C’est une nouvelle étude académique qui met en lumière les drames humains qui se produisent dans le bras de mer séparant Ndzuani et Maore. Le 6 décembre dernier, à l’Université Sorbonne nouvelle Paris 3, le journaliste Youssouf Ahamada Saif a soutenu une thèse qui aborde, sous un autre angle, ce différend territorial aux conséquences désastreuses. « La médiatisation de la crise migratoire à Maore/Mayotte2 consécutive à «l’immigration clandestine» (*) » est le thème choisi par cet ancien journaliste de l’Ortc dans la capitale française.
« Ce travail, au-delà̀ du strict cadre universitaire, est le fruit de conjonctures personnelles et de l’intérêt que je portais, depuis de nombreuses années déjà̀, à la question de l’île comorienne de Maore, aux problèmes des accidents en mer entre Ndzuani et Maore, causés par le visa Balladur, et aux rudes conditions de vie rencontrées par les Comoriens non mahorais à Maore », explique le confrère qui, tout comme tant d’autres Comoriens, a perdu des membres de sa famille dans ce cimetière marin, considéré comme l’un des plus funestes au monde. «Cette thématique, a ajouté Youssouf Ahamada Saif, est aussi un devoir de mémoire pour les milliers de Comoriens qui disparaissent depuis 1995 dans nos eaux, sous le silence «génocidaire» de la France, de la communauté internationale et des autorités de Moroni».
Cinq médias
Docteur en Sciences de l’information et de la communication, depuis le 6 décembre, Youssouf Ahamada Saif a passé plus de 15 ans de sa vie à mener des recherches sur la question de « la crise migratoire » à Maore. Cette problématique ne se serait pas posée aujourd’hui si la France n’avait pas porté atteinte à « l’intégrité territoriale des Comores », rappelle cet ancien journaliste d’Africa 24. «Ma thèse étudie, d’un point de vue pragmatiste, la médiatisation comme problème public de la crise migratoire mahoraise», détaille le natif de Vanadjou Itsandra, qui exerce depuis 2019 en tant qu’attaché temporaire de renseignement et de recherche à la Sorbonne Paris 3.
Auteur d’un livre intitulé, « naufrage aux larges de Mayotte », publié en 2017 aux éditions Cœlacanthes, Youssouf Ahamada Saif reconnait que les médias comoriens, comme ceux de l’étranger, ont contribué́ à la mise en lumière de la cause comorienne et de cette tragédie innommable. Pendant ses recherches, il s’est penché sur trois médias français (Médiapart, Mayotte hebdo et l’Humanité) et deux quotidiens nationaux à savoir Al-watwan et La Gazette des Comores. « Comme le cas d’Al-watwan, le seul fait que Mayotte Hebdo soit un journal édité dans un territoire administré par la France et bénéficiaire des aides allouées par l’État français à la presse, pose considérablement des problèmes sur l’objectivité́ et la neutralité́ de ses publications », relève celui qui a présenté entre 2010 et 2012, le journal télévisé de l’Ortc.

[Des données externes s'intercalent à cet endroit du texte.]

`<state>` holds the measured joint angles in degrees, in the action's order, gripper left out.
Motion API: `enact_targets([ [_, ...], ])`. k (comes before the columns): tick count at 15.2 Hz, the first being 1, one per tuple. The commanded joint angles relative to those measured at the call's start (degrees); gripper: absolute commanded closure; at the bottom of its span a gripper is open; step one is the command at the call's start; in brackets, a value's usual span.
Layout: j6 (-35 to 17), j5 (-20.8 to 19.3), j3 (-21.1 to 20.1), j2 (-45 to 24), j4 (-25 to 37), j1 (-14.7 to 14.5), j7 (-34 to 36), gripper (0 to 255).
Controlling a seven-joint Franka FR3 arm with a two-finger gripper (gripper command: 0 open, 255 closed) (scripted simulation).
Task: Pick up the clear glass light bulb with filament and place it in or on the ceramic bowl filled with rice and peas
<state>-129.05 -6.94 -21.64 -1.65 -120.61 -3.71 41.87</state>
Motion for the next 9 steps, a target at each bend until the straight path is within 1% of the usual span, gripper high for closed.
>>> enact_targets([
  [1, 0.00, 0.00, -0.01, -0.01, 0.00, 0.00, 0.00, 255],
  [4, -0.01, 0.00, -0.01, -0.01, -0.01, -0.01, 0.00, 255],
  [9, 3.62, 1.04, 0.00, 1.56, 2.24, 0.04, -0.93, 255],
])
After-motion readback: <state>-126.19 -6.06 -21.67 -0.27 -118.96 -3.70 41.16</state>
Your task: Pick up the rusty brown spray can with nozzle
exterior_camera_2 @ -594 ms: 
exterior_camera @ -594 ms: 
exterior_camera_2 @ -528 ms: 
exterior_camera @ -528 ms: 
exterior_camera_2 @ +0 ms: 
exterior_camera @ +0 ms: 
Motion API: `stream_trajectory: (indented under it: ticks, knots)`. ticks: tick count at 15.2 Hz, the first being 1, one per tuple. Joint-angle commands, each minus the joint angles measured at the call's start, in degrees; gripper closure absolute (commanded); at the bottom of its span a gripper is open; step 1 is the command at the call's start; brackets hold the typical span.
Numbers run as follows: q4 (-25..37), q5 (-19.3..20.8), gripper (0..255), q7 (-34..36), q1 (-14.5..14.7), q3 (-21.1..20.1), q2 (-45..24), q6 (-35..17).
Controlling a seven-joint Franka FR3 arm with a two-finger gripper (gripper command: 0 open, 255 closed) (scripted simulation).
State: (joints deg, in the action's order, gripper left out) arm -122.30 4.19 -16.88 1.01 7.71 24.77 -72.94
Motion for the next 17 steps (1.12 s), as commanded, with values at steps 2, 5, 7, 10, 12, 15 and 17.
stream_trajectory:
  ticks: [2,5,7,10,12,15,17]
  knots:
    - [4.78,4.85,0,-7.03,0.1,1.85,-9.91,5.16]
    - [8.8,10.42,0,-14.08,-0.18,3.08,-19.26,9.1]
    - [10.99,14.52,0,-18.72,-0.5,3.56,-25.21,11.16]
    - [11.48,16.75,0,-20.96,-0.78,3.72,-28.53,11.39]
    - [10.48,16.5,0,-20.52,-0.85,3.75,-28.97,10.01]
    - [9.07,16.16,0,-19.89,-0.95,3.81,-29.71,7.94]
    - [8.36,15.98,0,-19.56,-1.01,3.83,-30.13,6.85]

Au cours de notre entretien, l’ex-rédacteur en chef d’Ortega Live a déploré également « les manipulations de masse et la désinformation sur la crise migratoire » observées dans certaines chaines françaises et comoriennes. « Certains journalistes, peu soucieux de leurs lecteurs ou auditeurs, choisissent délibérément de ne pas rapporter les accidents maritimes, estimant que le public est déjà au courant. Ils oublient en revanche que celui-ci ne suit pas forcement l’actualité́ quotidiennement pour savoir qu’il y a eu énormément de morts et que l’on s’en passe de certains », fait observer Youssouf Ahamada Saif, qui regrette au passage que des Comoriens osent parler de « peuple » mahorais, par exemple, alors que l’on sait très bien que Maore, Ngazidja, Mwali et Ndzuani constituent un seul peuple comorien.
Né le 18 mars 1987, Youssouf Ahamada Saif a passé sa scolarité aux Comores jusqu’à obtenir sa licence à l’Université des Comores, dans le département de lettres modernes françaises (Lmf). Sélectionné en 2012 pour étudier à l’Université de la Sorbonne dans le cadre d’une convention qui liait cet établissement et l’Udc, Youssouf Ahamada Saif vit toujours en Francen
(*) : Les termes et expressions «Immigration clandestine », « Migratoire » ou « Clandestins » sont interdits dans les colonnes du journal Al-watwan en parlant de l'île comorienne de Mayotte.